In Figure 4 the distribution of errors are shown by type. It 
can be seen that 48% of the errors were attributed to 
incorrect or misinterpreted functional specifications or 
requirements. 

The classification for error used throughout the 
Software Engineering Laboratory is given below. The person 
identifying the error indicates the class for each error. 

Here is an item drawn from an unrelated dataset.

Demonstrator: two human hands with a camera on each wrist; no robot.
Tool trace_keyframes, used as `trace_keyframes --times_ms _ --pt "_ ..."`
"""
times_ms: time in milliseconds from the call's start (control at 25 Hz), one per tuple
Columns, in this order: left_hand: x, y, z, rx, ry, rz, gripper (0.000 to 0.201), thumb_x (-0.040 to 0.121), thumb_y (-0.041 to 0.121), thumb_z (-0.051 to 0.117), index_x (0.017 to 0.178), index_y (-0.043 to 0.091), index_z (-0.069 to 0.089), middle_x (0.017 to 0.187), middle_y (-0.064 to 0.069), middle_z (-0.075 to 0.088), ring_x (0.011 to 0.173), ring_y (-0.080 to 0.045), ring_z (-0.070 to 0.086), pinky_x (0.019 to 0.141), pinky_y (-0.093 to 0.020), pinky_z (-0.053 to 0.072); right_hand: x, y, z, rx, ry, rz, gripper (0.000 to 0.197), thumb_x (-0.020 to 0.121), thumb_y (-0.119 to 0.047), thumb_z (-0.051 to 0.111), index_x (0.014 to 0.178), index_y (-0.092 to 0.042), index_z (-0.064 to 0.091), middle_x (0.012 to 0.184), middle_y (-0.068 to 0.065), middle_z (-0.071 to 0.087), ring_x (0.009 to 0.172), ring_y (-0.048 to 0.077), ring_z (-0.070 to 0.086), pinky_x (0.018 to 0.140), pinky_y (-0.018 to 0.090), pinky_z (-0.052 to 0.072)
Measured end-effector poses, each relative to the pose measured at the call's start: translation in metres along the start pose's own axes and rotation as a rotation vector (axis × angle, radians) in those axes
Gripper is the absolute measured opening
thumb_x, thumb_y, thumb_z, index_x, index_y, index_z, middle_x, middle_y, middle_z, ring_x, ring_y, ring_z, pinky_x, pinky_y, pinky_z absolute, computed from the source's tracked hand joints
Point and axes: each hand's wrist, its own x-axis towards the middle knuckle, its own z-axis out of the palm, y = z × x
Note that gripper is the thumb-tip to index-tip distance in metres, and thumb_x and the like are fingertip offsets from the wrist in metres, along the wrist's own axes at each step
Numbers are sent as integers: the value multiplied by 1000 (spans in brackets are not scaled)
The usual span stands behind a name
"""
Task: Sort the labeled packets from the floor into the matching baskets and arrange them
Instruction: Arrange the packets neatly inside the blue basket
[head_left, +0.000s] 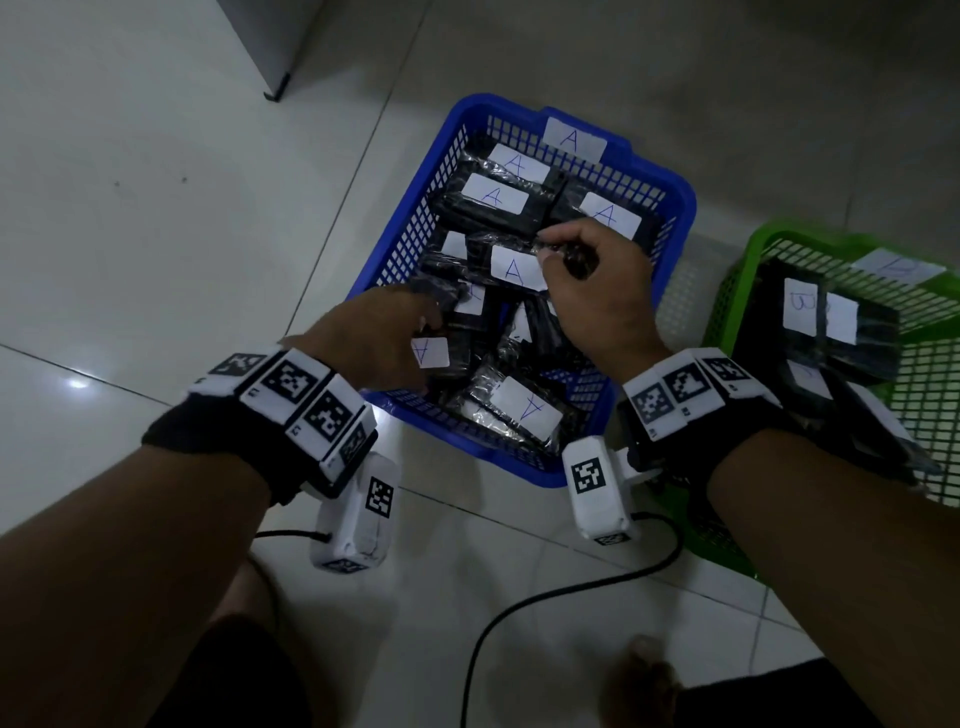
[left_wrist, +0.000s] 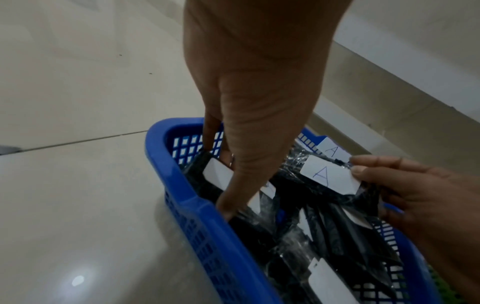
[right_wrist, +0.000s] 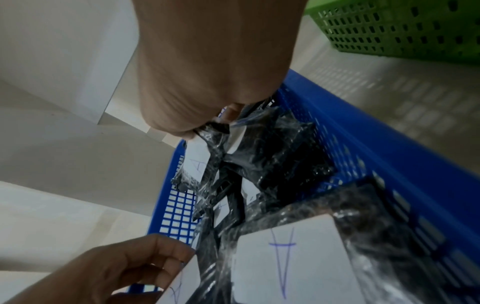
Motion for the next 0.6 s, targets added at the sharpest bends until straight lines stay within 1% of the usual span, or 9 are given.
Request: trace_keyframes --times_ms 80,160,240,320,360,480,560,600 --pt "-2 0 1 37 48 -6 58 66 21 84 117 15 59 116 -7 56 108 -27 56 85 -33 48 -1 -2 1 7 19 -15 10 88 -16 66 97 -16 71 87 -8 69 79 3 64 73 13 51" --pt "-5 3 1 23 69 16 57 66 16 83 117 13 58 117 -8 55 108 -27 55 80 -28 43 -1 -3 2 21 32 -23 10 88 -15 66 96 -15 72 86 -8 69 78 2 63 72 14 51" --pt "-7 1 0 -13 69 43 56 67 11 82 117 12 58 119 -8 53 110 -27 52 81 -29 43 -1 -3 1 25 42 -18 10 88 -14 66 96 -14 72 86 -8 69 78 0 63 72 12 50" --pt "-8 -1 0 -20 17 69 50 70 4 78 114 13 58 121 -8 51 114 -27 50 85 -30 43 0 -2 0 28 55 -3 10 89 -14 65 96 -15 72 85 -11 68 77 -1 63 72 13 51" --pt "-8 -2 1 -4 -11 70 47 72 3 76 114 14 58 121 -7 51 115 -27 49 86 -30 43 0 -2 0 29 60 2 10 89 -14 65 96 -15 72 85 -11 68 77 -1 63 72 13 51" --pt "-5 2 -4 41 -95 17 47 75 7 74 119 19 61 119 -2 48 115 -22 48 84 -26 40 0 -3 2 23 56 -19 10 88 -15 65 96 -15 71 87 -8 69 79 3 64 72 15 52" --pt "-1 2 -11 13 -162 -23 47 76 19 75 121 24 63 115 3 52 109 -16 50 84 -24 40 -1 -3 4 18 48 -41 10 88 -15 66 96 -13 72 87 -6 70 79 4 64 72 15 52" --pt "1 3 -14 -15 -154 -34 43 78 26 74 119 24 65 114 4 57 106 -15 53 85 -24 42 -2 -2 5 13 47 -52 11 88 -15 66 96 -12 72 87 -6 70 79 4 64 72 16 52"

A: Requirements incorrect or misinterpreted 
B: Functional specification incorrect or misinterpreted 
C: Design error invloving several components 

1 . mistaken assumption about value or structure of 
data 

2. mistake in control logic or computation of an 
expression 

D: Error in design or implementation of single component 

1 . mistaken assumption about value or structure of 
data 

2. mistake in control logic or computation of an 
expression 

E: Misunderstanding of external environment 
F: Error in the use of programming language/compiler 
G: Clerical error 

H: Error due to previous miscorrection of an error 


The distribution of these errors by source is plotted 
in Figure 4 with the appropriate subdistribution of new and 
modified errors displayed. This distribution shows the 
majority of errors were the result of the functional specif- 
ication being incorrect or misinterpreted . Within this 
category, the majority of the errors (24%) involved modified 
modules This is most likely due to the fact that the modules 
reused were taken from another system with a different 
application. Thus, even though the basic algorithms were the 
same, the specification was not well enough defined or 
appropriately defined for the modules to be used under 
slightly different circumstances.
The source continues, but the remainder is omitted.